(Stored data entries)
━━━━━━━━━━━━━━━━━━━━

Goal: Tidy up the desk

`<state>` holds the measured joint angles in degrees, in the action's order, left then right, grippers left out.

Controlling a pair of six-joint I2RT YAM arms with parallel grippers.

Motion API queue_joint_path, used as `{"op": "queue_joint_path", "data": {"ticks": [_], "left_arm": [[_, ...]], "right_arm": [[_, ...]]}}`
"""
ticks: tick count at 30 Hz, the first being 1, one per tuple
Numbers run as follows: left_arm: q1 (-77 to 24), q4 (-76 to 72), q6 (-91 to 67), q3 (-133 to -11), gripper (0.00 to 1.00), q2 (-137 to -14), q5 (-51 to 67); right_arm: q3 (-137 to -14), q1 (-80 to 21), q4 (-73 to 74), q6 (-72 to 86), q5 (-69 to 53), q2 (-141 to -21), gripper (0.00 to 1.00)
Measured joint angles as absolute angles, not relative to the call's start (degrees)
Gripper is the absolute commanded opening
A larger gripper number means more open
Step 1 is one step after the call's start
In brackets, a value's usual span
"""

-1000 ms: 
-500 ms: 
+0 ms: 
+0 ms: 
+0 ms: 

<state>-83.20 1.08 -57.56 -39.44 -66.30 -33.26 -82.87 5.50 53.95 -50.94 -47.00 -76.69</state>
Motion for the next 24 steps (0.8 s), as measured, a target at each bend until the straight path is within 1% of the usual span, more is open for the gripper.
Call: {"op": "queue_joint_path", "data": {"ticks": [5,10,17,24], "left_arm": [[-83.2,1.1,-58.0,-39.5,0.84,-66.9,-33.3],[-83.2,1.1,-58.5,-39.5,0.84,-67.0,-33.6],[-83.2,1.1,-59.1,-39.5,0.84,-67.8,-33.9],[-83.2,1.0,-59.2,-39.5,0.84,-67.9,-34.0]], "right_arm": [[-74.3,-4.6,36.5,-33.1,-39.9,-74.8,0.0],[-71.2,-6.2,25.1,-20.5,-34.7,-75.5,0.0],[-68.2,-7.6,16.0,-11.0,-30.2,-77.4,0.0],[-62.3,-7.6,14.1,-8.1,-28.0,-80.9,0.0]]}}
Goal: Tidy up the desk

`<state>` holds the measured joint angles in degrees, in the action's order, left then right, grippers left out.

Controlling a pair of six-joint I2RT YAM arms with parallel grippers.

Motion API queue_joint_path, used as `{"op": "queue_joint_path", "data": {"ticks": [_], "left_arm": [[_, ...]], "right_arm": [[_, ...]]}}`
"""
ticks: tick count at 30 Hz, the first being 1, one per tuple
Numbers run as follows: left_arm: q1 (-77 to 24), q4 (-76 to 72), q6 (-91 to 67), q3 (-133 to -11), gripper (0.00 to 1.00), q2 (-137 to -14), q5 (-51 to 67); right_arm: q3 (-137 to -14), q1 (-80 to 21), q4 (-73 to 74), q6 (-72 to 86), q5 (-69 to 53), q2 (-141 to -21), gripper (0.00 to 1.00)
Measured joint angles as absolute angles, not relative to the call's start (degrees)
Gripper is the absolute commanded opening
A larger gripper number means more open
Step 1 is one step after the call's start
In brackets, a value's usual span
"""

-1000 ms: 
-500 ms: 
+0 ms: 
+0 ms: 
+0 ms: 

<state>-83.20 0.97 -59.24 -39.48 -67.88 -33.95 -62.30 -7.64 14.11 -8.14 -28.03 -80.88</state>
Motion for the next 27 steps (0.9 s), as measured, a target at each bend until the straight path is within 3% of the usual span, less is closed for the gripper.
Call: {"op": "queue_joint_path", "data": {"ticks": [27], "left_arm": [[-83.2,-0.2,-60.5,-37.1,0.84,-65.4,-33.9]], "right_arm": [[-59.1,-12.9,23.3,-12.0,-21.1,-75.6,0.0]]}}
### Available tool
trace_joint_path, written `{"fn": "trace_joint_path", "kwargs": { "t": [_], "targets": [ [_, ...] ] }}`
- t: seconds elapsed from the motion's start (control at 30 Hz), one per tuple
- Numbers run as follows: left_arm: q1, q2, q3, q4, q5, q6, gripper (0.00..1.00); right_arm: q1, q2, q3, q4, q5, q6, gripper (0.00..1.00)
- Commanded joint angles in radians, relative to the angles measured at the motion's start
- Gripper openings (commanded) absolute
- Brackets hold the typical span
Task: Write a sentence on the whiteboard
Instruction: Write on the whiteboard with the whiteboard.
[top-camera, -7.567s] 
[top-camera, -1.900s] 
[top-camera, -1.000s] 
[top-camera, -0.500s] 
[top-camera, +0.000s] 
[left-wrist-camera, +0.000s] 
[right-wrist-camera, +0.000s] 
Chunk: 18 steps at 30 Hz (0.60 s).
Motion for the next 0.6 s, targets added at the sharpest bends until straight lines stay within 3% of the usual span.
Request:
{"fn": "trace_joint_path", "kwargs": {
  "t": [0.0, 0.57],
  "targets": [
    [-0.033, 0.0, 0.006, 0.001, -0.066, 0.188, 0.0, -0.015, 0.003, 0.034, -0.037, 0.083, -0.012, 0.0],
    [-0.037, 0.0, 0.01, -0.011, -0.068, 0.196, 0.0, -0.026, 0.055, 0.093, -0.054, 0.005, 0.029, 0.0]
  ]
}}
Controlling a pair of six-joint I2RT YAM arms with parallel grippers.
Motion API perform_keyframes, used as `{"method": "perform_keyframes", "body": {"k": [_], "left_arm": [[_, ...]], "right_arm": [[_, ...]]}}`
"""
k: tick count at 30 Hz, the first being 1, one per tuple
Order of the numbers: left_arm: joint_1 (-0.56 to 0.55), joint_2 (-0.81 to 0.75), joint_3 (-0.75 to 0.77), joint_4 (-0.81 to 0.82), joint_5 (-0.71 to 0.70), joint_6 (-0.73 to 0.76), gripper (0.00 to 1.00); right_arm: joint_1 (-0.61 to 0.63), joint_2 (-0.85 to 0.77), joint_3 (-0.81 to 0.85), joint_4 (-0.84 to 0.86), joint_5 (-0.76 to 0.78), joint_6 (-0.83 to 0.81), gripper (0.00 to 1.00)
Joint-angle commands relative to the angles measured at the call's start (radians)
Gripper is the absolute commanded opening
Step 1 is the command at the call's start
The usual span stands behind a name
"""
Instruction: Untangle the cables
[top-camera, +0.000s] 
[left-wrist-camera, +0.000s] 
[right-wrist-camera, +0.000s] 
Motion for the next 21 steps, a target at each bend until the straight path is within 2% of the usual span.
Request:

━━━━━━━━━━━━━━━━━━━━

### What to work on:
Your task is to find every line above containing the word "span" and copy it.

### Output below:
In brackets, a value's usual span
Motion for the next 24 steps (0.8 s), as measured, a target at each bend until the straight path is within 1% of the usual span, more is open for the gripper.
In brackets, a value's usual span
Motion for the next 27 steps (0.9 s), as measured, a target at each bend until the straight path is within 3% of the usual span, less is closed for the gripper.
- Brackets hold the typical span
Motion for the next 0.6 s, targets added at the sharpest bends until straight lines stay within 3% of the usual span.
The usual span stands behind a name
Motion for the next 21 steps, a target at each bend until the straight path is within 2% of the usual span.

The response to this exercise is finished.